About this task | This exercise calls for every line of the data below with the string "absolute" in it.

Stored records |

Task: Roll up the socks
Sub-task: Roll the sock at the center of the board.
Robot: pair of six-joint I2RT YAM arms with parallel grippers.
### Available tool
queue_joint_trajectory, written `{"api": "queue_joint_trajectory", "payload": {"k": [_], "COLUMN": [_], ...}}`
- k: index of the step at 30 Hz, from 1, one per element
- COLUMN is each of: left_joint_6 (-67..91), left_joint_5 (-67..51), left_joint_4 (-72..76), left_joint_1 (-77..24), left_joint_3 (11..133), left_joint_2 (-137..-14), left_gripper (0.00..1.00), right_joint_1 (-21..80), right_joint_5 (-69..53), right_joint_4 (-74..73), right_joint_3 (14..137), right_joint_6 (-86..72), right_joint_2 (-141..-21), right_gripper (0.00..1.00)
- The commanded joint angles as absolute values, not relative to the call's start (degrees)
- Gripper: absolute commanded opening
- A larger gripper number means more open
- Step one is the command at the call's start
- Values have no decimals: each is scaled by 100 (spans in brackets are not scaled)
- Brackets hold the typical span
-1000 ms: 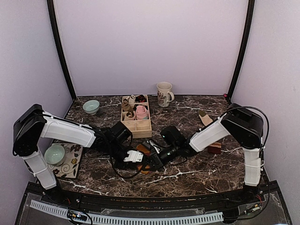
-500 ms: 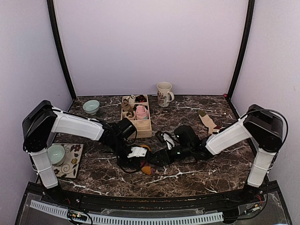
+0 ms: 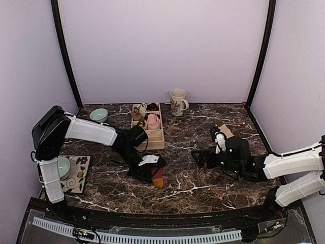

Expected output |
- The commanded joint angles as absolute values, not relative to the call's start (degrees)
- Gripper: absolute commanded opening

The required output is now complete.